• TASK PROMPT: Each line from the one containing "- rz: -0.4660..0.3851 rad" through the end of the data must be retyped exactly, and no other line.

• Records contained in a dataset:
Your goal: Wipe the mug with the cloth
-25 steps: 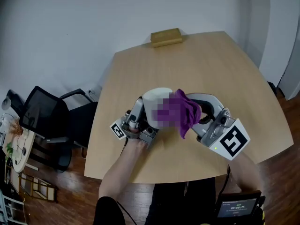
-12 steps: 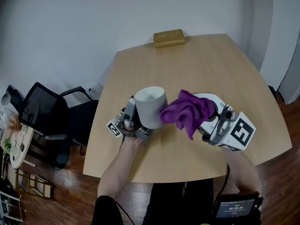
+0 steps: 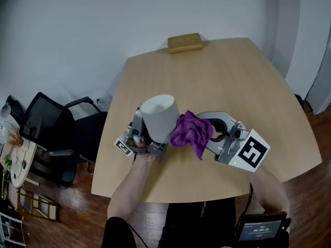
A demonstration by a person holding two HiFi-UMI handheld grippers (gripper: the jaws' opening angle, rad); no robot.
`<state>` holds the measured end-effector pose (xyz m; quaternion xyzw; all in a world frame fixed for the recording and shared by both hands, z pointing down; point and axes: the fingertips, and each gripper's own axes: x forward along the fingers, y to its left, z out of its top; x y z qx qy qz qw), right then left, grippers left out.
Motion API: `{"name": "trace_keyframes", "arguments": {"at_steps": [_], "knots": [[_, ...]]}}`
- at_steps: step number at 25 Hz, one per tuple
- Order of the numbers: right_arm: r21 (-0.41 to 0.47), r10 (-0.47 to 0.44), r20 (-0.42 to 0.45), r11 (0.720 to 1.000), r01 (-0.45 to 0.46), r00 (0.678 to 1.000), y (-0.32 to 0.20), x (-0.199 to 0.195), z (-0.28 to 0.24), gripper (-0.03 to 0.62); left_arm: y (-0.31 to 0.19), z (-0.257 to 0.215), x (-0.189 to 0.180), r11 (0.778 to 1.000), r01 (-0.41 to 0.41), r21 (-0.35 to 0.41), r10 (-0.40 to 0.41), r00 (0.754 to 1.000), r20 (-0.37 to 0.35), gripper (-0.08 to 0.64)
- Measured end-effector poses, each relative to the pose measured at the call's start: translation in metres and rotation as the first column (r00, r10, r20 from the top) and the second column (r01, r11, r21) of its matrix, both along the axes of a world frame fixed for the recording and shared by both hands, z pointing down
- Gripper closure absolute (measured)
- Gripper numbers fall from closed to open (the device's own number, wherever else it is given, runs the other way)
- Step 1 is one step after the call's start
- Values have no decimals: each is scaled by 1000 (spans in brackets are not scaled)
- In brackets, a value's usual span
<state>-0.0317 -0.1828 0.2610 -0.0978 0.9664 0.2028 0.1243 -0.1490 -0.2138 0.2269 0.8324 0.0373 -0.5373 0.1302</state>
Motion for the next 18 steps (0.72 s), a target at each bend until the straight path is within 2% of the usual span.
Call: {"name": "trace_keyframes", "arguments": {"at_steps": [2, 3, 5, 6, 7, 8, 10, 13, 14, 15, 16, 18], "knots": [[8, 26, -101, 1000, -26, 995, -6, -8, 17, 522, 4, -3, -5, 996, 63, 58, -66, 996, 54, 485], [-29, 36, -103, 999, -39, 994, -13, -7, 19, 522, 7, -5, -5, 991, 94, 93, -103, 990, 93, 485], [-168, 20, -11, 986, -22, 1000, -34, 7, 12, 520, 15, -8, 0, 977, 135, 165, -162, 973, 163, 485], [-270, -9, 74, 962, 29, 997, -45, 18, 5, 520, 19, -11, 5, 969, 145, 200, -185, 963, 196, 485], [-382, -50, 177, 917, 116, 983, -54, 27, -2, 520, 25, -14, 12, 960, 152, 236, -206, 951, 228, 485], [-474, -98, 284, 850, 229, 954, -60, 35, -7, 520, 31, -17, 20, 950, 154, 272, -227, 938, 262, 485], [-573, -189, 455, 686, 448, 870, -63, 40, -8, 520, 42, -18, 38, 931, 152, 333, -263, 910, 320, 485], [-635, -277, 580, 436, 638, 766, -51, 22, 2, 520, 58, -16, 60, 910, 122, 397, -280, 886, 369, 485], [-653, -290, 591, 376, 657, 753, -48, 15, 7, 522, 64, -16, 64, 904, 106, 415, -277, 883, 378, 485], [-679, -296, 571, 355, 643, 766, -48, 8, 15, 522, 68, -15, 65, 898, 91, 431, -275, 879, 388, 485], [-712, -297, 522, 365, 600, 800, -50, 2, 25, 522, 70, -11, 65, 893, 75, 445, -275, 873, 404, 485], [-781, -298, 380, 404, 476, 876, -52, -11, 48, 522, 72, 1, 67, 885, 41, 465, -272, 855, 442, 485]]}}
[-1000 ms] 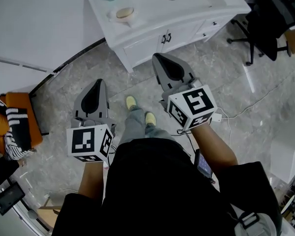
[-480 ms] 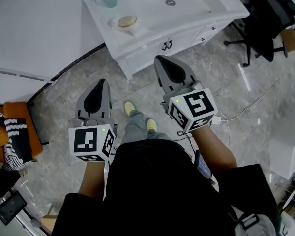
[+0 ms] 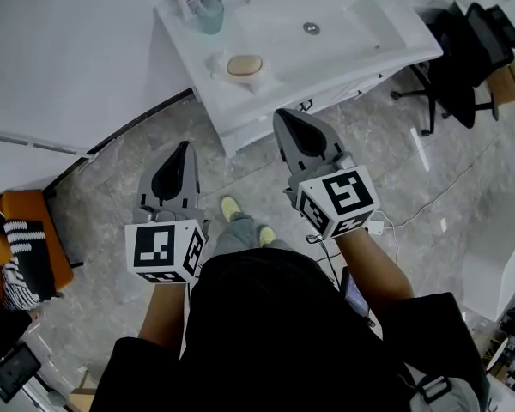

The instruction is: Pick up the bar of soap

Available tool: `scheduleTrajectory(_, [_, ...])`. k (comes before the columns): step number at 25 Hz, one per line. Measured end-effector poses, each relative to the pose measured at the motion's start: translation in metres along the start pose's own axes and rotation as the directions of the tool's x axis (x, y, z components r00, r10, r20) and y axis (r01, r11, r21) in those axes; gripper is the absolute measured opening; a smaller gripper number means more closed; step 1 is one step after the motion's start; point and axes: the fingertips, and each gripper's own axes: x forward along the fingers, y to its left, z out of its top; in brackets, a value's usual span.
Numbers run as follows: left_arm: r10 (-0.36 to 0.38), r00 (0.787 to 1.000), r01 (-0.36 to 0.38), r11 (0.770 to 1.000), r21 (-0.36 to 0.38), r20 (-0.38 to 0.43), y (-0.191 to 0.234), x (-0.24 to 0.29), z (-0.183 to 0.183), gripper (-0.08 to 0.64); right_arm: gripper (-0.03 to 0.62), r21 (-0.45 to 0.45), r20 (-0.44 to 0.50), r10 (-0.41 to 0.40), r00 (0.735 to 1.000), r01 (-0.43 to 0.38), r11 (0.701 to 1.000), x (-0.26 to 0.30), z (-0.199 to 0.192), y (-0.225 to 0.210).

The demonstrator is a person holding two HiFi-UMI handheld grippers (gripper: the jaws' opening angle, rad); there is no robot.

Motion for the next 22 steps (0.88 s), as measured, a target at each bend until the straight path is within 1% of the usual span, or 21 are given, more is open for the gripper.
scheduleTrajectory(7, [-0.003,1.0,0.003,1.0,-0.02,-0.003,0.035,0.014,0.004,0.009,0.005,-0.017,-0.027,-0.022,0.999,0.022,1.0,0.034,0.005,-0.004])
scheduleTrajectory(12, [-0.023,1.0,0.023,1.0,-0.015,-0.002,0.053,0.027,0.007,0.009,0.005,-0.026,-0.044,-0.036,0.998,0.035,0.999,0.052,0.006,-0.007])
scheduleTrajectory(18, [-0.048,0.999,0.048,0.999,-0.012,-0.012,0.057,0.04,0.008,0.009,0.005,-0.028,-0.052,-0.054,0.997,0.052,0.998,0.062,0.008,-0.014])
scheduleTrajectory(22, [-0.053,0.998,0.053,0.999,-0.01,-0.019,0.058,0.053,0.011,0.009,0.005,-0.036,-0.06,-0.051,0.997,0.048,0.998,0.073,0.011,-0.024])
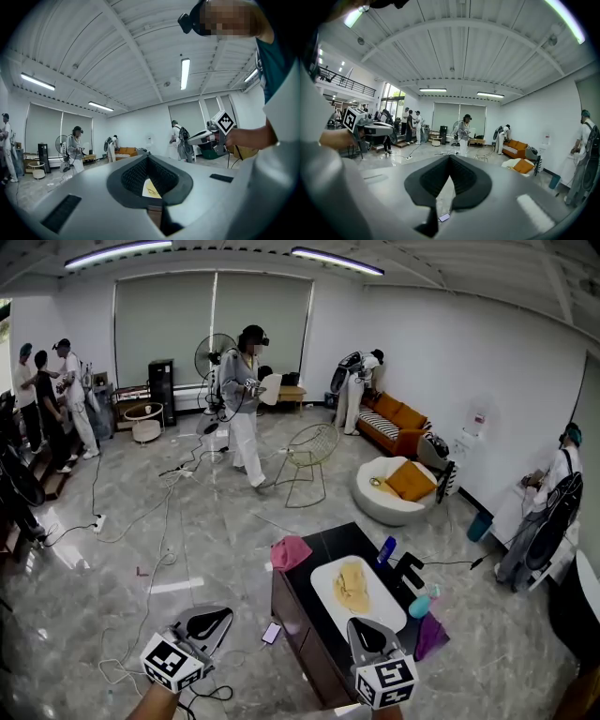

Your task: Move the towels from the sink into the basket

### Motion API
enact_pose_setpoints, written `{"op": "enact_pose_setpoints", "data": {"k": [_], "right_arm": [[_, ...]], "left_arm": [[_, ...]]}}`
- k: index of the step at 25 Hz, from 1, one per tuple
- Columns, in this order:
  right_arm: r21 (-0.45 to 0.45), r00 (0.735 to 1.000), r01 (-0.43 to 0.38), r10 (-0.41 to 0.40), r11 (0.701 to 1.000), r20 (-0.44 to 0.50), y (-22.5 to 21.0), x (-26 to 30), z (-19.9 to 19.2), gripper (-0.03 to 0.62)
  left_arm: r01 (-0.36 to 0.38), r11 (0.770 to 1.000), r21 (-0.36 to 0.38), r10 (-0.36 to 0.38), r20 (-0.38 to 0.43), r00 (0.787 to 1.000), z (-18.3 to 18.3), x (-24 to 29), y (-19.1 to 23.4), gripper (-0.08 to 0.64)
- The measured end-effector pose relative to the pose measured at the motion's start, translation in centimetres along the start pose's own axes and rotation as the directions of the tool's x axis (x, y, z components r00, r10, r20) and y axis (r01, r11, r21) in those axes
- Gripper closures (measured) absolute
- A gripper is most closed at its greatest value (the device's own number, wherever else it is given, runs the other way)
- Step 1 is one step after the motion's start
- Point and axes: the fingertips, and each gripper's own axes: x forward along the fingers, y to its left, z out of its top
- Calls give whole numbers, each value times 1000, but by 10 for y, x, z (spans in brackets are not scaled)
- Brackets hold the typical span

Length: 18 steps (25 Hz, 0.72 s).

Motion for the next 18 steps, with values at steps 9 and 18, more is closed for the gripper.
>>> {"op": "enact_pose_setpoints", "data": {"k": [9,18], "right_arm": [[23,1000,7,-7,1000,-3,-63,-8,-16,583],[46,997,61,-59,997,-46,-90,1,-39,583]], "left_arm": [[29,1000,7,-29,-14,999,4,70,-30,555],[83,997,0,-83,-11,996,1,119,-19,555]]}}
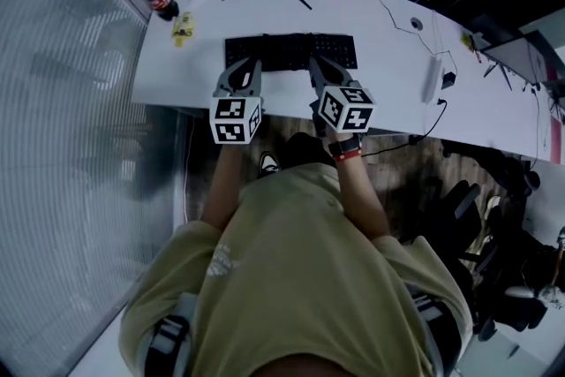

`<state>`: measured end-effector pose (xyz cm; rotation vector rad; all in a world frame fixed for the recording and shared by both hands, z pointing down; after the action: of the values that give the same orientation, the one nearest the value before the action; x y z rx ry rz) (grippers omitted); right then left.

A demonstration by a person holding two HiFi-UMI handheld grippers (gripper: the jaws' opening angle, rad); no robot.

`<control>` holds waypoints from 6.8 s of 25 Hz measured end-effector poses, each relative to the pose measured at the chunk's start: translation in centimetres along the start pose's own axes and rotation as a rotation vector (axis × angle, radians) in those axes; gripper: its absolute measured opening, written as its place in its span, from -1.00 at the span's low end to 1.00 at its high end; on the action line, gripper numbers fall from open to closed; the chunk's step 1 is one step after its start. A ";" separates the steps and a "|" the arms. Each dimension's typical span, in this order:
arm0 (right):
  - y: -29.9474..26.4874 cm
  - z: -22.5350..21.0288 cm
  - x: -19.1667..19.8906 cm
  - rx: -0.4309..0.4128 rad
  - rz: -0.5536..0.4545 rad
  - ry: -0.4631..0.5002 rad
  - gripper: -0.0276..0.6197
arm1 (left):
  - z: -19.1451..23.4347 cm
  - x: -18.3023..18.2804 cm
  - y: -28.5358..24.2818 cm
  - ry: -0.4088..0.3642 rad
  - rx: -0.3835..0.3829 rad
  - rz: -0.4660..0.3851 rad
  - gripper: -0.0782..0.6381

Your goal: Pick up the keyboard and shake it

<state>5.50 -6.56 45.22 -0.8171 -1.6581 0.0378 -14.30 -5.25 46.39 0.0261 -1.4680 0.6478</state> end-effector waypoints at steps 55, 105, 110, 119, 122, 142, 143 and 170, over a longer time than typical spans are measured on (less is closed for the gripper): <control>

• ANSWER FOR THE TASK:
  - rz: -0.4660..0.3851 rad
  - gripper: -0.0782..0.6381

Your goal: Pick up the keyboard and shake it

<state>5.50 -6.56 45.22 -0.8171 -1.6581 0.0378 -14.30 -5.25 46.39 0.0261 -1.4680 0.6478</state> end-effector waypoints at steps 55, 105, 110, 119, 122, 142, 143 and 170, over a longer time than typical spans are measured on (less is closed for the gripper): <control>

Nothing else is needed to complete this exercise.